GOAL OF THE EXERCISE —
Only one stretch of lines is wanted: the line with "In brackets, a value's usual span" through the final line of the material. Restate it word for word, minus pictures.

*** Opening DATA SHOWN ***

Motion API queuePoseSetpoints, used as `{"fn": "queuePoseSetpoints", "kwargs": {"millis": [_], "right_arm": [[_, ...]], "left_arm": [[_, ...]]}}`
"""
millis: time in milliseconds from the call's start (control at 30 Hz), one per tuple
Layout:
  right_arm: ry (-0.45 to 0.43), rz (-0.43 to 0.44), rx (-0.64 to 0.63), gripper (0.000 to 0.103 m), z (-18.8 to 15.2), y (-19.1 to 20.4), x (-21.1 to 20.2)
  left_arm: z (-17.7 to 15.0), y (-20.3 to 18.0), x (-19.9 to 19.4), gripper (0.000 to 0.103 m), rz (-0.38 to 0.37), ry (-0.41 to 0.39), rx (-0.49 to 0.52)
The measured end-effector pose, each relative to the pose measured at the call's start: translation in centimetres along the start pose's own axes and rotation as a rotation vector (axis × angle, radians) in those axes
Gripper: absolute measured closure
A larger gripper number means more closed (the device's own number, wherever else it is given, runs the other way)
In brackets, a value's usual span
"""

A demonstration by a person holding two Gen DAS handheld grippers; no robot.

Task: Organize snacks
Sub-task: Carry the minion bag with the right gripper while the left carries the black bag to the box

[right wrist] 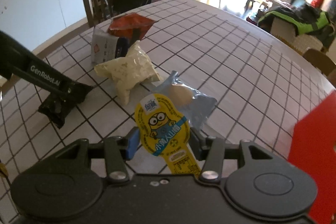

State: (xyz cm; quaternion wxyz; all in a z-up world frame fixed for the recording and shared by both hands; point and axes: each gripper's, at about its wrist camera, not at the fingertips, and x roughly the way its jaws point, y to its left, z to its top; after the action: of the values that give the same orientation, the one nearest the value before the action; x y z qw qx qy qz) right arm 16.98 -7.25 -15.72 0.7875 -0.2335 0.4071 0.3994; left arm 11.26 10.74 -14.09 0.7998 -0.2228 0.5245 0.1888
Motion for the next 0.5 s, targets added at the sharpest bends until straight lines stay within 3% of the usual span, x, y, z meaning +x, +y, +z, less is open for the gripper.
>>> {"fn": "queuePoseSetpoints", "kwargs": {"millis": [267, 500], "right_arm": [[-0.051, -0.004, 0.142, 0.053, -1.0, -2.0, -4.5], [-0.121, -0.043, 0.269, 0.053, -1.8, -5.0, -9.4]], "left_arm": [[-0.2, -1.6, -2.7, 0.07, -0.044, -0.05, 0.064], [0.0, -5.4, -5.4, 0.07, -0.104, -0.099, 0.155]]}}
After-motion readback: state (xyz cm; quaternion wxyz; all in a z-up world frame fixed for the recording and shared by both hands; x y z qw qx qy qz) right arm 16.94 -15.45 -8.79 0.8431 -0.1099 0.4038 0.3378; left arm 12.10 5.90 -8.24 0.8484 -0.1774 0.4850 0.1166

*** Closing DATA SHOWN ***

RESPONSE TO THIS EXERCISE —
In brackets, a value's usual span
"""

A demonstration by a person holding two Gen DAS handheld grippers; no robot.

Task: Organize snacks
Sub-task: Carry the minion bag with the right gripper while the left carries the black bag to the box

[right wrist] 

State: (xyz cm; quaternion wxyz; all in a z-up world frame fixed for the recording and shared by both hands; point and axes: each gripper's, at about its wrist camera, not at the fingertips, and x roughly the way its jaws point, y to its left, z to its top; after the action: of the values that give the same orientation, the one nearest the value before the action; x y z qw qx qy qz) right arm 16.98 -7.25 -15.72 0.7875 -0.2335 0.4071 0.3994; left arm 11.26 10.74 -14.09 0.7998 -0.2228 0.5245 0.1888
Motion for the next 0.5 s, targets added at the sharpest bends until straight lines stay within 3% of the usual span, x, y, z meaning +x, +y, +z, less is open for the gripper.
>>> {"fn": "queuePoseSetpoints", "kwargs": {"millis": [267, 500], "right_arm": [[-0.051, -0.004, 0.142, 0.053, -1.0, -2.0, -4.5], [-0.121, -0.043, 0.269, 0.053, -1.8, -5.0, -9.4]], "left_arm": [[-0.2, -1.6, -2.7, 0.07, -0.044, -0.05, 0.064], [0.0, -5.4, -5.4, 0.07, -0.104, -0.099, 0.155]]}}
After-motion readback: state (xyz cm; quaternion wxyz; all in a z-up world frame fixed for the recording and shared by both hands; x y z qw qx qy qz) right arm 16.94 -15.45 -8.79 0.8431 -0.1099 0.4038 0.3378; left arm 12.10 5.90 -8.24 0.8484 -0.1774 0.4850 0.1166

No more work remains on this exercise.